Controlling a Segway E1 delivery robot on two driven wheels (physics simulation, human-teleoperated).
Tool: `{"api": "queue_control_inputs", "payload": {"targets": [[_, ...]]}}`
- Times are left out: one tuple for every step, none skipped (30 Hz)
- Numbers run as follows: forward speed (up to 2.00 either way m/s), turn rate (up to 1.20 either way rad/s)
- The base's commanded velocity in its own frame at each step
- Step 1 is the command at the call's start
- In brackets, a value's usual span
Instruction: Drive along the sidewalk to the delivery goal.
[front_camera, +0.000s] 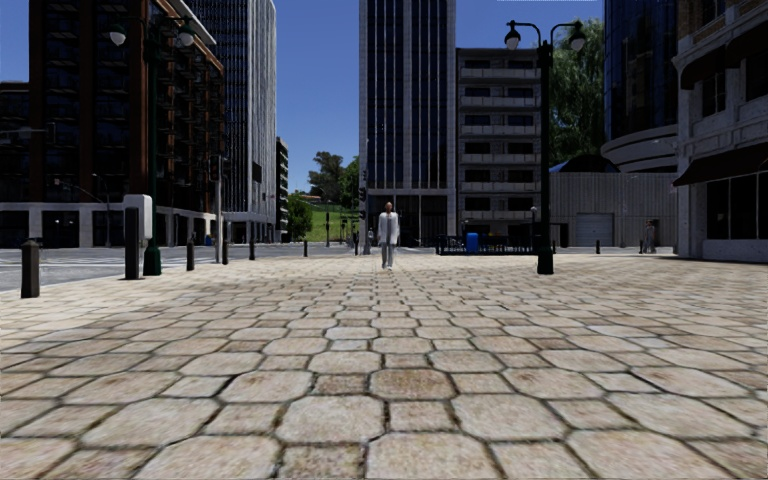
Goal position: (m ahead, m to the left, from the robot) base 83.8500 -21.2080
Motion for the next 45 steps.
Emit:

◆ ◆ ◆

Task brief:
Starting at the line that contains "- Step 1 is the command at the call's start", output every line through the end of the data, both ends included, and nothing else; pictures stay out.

Response to this task:
- Step 1 is the command at the call's start
- In brackets, a value's usual span
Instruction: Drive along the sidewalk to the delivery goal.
[front_camera, +0.000s] 
Goal position: (m ahead, m to the left, from the robot) base 83.8500 -21.2080
Motion for the next 45 steps.
Emit:

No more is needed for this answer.